Барнс промолчал, но не от недостатка сочувствия: просто он всегда с трудом находил нужные слова. Ему было под сорок. Невысокий и не очень привлекательный внешне, скромный почти до болезненности, он обладал неотразимым обаянием прямодушия. Барнс тоже был рад предстоящим переменам.
– Я постоянно думаю об этой девушке, которая умерла во время операции, мисс Эванс, – сказал он. – Я сегодня получил анонимное письмо с обвинениями в ее смерти. Наверное, даже хорошо, что мне придется оставить практику анестезиолога. Теперь я стану храбрым капитаном Барнсом на службе королю и отечеству, а к тому времени, когда война закончится, это дело уже забудут.
– Мой милый юноша, вы совсем не виноваты в ее смерти!

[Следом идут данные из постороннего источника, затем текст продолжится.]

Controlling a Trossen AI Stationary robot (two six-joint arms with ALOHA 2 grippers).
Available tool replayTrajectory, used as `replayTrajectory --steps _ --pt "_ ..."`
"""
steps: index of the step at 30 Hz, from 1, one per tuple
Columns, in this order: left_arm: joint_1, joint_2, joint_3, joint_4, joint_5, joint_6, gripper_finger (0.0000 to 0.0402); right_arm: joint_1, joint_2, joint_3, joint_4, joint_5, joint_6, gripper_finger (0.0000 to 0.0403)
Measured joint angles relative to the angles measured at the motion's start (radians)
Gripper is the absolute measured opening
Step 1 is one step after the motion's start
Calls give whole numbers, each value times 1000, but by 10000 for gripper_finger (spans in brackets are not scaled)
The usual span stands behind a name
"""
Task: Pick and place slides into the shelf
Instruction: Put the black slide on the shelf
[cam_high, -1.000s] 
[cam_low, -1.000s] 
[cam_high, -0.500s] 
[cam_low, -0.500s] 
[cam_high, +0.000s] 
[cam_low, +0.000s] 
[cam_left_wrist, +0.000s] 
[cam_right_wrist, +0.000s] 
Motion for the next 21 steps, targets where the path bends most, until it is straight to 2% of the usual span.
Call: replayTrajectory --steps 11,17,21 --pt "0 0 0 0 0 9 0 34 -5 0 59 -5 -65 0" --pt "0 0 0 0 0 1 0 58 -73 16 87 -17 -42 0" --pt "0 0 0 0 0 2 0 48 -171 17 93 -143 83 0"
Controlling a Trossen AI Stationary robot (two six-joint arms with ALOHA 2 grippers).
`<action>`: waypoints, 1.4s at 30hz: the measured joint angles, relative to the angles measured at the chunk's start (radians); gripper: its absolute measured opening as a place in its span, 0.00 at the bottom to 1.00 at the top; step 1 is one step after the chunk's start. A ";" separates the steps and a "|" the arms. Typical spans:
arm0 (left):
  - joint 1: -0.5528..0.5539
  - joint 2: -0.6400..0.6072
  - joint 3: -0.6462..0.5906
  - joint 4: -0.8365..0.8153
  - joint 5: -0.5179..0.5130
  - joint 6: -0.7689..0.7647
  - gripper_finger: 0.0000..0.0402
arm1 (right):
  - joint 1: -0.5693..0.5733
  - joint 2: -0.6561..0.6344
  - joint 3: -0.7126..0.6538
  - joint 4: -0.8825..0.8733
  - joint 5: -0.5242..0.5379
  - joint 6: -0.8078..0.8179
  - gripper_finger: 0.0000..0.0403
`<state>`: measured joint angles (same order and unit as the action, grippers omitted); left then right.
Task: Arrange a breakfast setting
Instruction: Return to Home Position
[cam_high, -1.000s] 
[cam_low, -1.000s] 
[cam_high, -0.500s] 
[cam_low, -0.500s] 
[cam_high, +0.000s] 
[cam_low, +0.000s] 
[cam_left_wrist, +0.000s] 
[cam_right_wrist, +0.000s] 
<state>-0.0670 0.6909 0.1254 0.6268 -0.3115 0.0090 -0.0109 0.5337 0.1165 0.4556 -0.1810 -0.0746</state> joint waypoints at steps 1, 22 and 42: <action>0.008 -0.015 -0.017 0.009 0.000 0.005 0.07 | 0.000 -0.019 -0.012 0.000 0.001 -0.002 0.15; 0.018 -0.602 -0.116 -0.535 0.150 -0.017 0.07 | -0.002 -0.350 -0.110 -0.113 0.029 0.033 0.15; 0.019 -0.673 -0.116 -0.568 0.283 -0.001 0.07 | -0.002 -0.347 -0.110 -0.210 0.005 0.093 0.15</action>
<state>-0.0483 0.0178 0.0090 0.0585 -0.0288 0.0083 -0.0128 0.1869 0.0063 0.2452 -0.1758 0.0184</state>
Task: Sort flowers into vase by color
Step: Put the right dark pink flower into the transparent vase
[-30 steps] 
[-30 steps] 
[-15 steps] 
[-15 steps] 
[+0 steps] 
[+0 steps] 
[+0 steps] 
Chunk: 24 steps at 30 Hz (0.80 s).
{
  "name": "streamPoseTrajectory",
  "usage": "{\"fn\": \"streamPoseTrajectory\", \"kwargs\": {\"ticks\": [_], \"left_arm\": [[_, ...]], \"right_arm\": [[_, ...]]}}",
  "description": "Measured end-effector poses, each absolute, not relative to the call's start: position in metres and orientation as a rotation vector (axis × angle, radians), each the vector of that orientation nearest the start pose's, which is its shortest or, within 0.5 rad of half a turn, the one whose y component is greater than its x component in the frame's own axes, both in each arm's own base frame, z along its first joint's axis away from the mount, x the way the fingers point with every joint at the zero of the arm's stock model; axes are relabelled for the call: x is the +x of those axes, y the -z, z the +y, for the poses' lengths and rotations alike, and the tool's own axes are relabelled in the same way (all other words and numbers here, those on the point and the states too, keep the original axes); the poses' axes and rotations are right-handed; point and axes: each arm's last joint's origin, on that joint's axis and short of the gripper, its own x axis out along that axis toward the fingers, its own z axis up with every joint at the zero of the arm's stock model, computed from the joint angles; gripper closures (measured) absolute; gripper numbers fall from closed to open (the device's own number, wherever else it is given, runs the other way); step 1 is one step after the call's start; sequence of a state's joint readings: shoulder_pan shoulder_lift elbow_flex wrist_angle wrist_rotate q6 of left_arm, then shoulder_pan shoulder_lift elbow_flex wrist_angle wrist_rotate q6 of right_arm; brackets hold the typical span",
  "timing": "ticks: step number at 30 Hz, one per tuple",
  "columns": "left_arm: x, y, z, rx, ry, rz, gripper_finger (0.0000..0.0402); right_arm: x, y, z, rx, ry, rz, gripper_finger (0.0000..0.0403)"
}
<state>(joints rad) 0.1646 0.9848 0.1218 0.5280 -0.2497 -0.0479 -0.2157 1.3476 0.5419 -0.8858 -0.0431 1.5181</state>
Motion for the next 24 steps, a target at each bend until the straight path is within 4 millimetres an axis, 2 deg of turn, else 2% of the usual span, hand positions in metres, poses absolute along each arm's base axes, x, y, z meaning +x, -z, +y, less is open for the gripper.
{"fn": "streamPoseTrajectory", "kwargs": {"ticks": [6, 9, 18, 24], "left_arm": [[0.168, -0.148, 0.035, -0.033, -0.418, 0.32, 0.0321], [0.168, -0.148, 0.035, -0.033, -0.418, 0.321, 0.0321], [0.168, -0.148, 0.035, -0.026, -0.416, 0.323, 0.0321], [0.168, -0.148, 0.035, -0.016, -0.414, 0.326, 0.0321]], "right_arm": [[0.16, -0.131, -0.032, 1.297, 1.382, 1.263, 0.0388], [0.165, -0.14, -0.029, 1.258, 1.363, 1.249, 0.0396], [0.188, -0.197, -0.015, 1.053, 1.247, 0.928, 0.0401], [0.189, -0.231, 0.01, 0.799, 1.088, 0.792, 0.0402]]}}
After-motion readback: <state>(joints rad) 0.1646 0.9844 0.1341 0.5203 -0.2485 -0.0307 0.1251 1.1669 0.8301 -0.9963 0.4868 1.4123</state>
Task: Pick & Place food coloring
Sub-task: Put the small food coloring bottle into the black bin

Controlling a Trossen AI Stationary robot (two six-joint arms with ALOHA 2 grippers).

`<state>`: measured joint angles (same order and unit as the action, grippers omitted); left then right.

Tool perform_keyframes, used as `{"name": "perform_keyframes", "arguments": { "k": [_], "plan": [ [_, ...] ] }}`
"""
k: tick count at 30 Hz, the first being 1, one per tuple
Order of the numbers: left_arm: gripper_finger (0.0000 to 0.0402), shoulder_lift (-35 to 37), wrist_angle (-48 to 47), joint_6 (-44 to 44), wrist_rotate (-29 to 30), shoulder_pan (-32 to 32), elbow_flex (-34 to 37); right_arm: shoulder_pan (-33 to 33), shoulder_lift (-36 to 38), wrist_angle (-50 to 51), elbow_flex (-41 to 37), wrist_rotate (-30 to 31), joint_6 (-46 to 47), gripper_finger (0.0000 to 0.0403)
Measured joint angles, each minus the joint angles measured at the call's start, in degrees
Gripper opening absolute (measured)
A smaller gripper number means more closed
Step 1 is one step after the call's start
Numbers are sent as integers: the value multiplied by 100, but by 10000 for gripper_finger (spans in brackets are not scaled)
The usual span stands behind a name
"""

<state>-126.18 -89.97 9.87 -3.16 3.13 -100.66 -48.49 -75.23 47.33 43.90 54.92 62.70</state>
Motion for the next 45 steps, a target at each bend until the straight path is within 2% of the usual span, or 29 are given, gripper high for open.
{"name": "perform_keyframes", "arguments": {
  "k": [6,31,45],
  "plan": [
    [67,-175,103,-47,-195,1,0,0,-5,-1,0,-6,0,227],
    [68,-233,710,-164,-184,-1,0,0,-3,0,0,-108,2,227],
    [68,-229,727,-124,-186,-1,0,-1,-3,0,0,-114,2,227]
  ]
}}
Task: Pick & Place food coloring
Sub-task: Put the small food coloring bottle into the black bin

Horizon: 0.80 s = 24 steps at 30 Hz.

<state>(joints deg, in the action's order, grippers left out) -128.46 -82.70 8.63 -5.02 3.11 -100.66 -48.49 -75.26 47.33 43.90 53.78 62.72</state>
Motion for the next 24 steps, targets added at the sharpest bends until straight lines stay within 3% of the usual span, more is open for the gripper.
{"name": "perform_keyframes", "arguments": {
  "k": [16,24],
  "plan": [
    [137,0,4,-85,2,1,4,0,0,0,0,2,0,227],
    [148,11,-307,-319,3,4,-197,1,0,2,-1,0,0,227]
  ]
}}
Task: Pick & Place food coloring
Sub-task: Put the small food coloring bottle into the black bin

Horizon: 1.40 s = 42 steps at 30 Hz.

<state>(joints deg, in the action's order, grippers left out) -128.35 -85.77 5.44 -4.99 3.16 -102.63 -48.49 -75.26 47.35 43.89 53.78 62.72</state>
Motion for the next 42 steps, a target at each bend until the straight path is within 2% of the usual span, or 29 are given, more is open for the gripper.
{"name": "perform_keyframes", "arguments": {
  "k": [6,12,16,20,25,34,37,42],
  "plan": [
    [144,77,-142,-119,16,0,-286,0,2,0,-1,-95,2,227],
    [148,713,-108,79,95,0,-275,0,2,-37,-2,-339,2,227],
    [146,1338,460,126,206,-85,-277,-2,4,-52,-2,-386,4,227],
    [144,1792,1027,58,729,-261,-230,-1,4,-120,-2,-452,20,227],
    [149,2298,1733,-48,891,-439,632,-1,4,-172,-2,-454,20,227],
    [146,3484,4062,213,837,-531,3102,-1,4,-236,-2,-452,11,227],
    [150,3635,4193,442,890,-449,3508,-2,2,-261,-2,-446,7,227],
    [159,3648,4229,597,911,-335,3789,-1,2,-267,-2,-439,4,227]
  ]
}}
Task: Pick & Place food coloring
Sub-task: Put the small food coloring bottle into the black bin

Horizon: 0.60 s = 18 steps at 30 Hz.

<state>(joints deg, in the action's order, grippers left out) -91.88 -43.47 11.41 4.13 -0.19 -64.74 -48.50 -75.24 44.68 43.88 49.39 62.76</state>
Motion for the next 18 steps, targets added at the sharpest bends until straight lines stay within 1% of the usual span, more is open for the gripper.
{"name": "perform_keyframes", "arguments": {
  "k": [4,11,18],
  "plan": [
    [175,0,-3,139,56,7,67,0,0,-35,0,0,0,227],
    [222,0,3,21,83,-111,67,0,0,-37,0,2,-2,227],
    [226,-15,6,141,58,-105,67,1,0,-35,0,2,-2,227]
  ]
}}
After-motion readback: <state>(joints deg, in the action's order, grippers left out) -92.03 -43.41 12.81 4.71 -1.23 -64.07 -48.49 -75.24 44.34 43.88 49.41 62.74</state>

– Ну, теперь-то мы это знаем, – пожал плечами Барнс, – а тогда… Мне показалось, что трубки кислорода и закиси азота переплелись. Я пошел в операционную и попросил их проверить; к тому времени, разумеется, все уже убрали, однако никто ничего необычного вроде бы не заметил. Но ведь персонал в больнице в основном из местных, и мой вопрос вызвал у них подозрения; наверняка они судачили между собой. Даже после завершения расследования мать девушки обвинила меня в смерти дочери. Это было ужасно! Разумеется, родня решила, что результаты расследования подтасованы. Мать заявила, что они заставят меня уехать из города. Вполне допускаю, что они своего добились бы. В таком маленьком городишке, как Геронсфорд, всякая дрянь прилипает очень легко. Так что мне, можно считать, повезло, что война началась именно сейчас. Отец справится со своей практикой и без меня, а к тому времени, когда я вернусь из армии, все забудется.